The great irony here is that the mutation in the culture of the legal system created by 50 years of progressive jurisprudence has pretty much dissolved the traditional inclination to leave well enough alone. This is especially true of the jurisprudence practiced by Justice Stevens, who retired from the court on the same day this decision was announced. His dissent (there is another, by Justice Breyer) makes light of the plurality opinion's argument that history is the proper source for Substantive Due Process rights. The point is not what rights people thought to be fundamental at the time the Bill of Rights or the Fourteenth Amendment were ratified, he explains, but what rights are necessary for a system of ordered liberty. I think that this may be the most remarkable passage in all the opinions and dissents contained in this 214-page decision:
Implicit in Justice Cardozo's test [for the rights protected by 14th Amendment's Due Process Clause] is a recognition that the postulates of liberty have a universal character. Liberty claims that are inseparable from the customs that prevail in a certain region, the idiosyncratic expectations of a certain group, or the personal preferences of their champions, may be valid claims in some sense; but they are not of constitutional stature. Whether conceptualized as a "rational continuum" of legal precepts, Poe, 367 U. S., at 543 (Harlan, J., dissenting), or a seamless web of moral commitments, the rights embraced by the liberty clause transcend the local and the particular.

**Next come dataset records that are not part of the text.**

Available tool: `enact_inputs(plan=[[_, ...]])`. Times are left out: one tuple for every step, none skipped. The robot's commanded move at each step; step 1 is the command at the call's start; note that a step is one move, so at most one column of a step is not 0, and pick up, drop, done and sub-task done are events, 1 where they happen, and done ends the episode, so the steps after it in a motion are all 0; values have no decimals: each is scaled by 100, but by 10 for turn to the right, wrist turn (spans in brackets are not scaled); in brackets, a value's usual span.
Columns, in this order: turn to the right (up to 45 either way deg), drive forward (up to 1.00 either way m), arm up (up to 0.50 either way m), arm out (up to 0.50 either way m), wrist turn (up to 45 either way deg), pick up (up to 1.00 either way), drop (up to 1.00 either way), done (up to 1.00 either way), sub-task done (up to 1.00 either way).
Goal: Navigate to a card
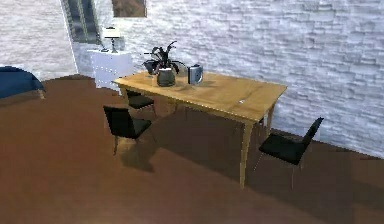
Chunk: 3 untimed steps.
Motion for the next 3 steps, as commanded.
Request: enact_inputs(plan=[[-360,0,0,0,0,0,0,0,0],[0,100,0,0,0,0,0,0,0],[-30,0,0,0,0,0,0,0,0]])
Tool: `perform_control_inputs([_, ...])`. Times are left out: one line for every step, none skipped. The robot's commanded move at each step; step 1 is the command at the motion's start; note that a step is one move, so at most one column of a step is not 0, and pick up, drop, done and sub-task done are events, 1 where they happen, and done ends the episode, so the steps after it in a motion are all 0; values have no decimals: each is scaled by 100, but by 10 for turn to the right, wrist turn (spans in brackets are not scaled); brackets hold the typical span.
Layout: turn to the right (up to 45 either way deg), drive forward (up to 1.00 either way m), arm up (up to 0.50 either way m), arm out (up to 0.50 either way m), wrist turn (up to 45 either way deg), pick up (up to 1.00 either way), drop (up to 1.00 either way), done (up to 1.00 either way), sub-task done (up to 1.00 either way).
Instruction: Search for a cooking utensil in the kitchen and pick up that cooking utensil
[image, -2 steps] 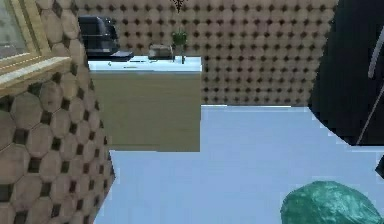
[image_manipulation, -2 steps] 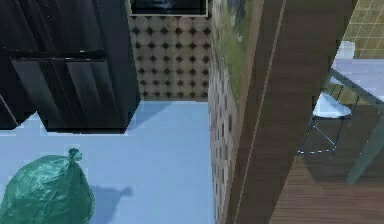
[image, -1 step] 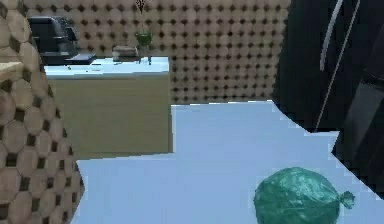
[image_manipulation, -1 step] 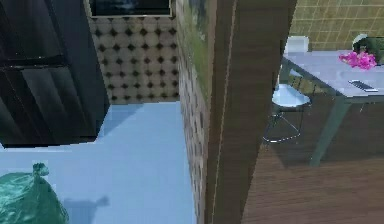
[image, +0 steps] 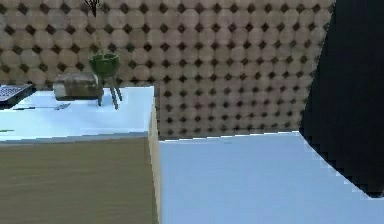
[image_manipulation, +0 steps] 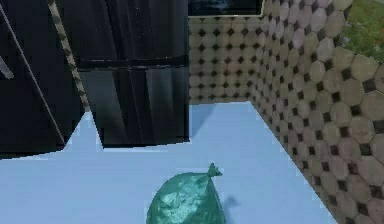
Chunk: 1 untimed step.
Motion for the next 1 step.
perform_control_inputs([30,0,0,0,0,0,0,0,0])
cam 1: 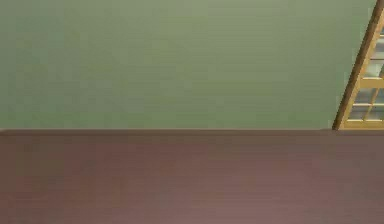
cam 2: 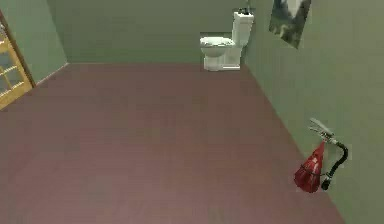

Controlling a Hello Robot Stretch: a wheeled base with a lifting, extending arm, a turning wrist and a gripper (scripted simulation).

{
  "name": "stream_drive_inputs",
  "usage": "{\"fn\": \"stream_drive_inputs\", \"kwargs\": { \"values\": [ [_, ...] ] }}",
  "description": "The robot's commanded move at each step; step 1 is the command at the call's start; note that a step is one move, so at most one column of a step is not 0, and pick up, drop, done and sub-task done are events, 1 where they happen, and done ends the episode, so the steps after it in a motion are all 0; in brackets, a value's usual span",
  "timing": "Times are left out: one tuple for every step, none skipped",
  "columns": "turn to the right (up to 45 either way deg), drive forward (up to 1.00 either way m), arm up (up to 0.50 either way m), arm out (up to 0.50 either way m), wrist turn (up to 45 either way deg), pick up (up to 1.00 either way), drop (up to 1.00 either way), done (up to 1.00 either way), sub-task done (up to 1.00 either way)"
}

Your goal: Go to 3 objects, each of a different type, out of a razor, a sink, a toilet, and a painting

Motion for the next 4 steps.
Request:
{"fn": "stream_drive_inputs", "kwargs": {
  "values": [
    [45.0, 0.0, 0.0, 0.0, 0.0, 0.0, 0.0, 0.0, 0.0],
    [45.0, 0.0, 0.0, 0.0, 0.0, 0.0, 0.0, 0.0, 0.0],
    [12.0, 0.0, 0.0, 0.0, 0.0, 0.0, 0.0, 0.0, 0.0],
    [0.0, 1.0, 0.0, 0.0, 0.0, 0.0, 0.0, 0.0, 0.0]
  ]
}}
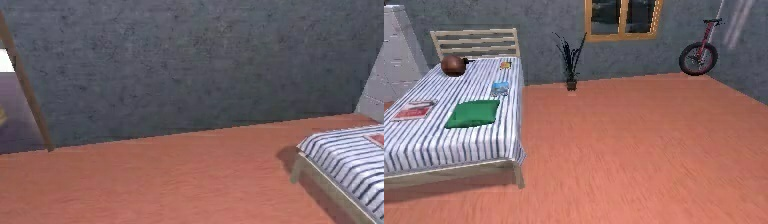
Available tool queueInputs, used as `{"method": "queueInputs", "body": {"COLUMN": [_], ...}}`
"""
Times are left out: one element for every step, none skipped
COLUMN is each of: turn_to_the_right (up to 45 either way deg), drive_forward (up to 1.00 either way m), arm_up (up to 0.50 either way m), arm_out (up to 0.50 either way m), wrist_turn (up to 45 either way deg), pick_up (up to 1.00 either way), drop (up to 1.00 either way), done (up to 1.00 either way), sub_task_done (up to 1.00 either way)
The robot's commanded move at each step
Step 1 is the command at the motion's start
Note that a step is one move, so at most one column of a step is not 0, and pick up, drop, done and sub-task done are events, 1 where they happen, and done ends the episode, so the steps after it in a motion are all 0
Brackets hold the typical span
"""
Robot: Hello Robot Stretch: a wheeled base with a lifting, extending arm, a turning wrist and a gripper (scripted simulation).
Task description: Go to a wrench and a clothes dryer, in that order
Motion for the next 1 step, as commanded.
{"method": "queueInputs", "body": {"turn_to_the_right": [0.0], "drive_forward": [0.60], "arm_up": [0.00], "arm_out": [0.00], "wrist_turn": [0.0], "pick_up": [0.00], "drop": [0.00], "done": [0.00], "sub_task_done": [0.00]}}
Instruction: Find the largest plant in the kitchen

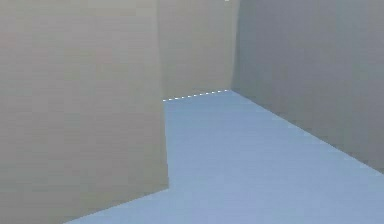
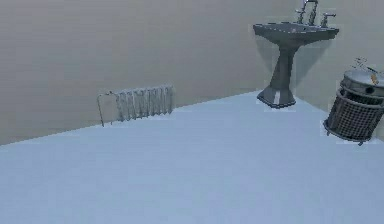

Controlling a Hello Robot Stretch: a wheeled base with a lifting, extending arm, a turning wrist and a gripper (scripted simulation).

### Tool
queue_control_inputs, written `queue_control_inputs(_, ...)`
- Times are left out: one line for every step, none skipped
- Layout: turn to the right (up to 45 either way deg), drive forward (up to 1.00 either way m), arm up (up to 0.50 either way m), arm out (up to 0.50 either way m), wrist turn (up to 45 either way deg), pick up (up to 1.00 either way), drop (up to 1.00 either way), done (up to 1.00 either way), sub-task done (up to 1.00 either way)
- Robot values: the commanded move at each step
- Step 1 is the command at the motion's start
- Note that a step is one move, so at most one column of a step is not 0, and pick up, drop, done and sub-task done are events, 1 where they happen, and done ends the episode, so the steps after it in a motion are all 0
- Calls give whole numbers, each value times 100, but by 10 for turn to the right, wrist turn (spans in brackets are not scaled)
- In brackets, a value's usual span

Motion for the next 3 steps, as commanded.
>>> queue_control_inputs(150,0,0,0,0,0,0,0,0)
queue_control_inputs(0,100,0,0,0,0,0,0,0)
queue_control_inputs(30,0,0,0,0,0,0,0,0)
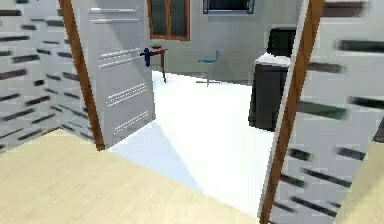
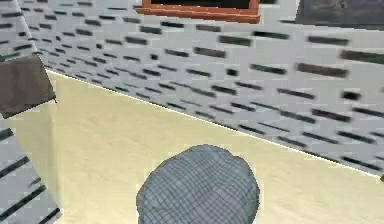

The problem with recognizing the right to bear arms as a matter of Substantive Due Process, in other words, is that the right is written in the Constitution. The Second Amendment is historically contingent, and therefore not universal in character. Its very semantic specificity infringes the essential function of the court to interpret the Fourteenth Amendment prospectively.
The dissent does not mention the fact that elaborate arguments have in fact been made for the proposition that the Second Amendment is indeed necessary for a system of ordered liberty. McDonald dealt mostly with an alleged right to keep in the home an effective means of self-defense, but respectable literature on the Amendment has pointed out that the drafters also had in mind an implicit right to revolution against overreaching by government. I do not find these ideas particularly congenial, but they do form parts of comprehensive models of how a free society must work. Certainly they have at least as much popular traction as the Substantive Due Process rights with which the Supreme Court has amused itself for upwards of a century.
If the justices insist that the only rights worth their notice are ahistorical universal rights, then a truckload of freshly baked ones can be delivered to the Supreme Court every week. The progressives on the court will by no means find them all tasty.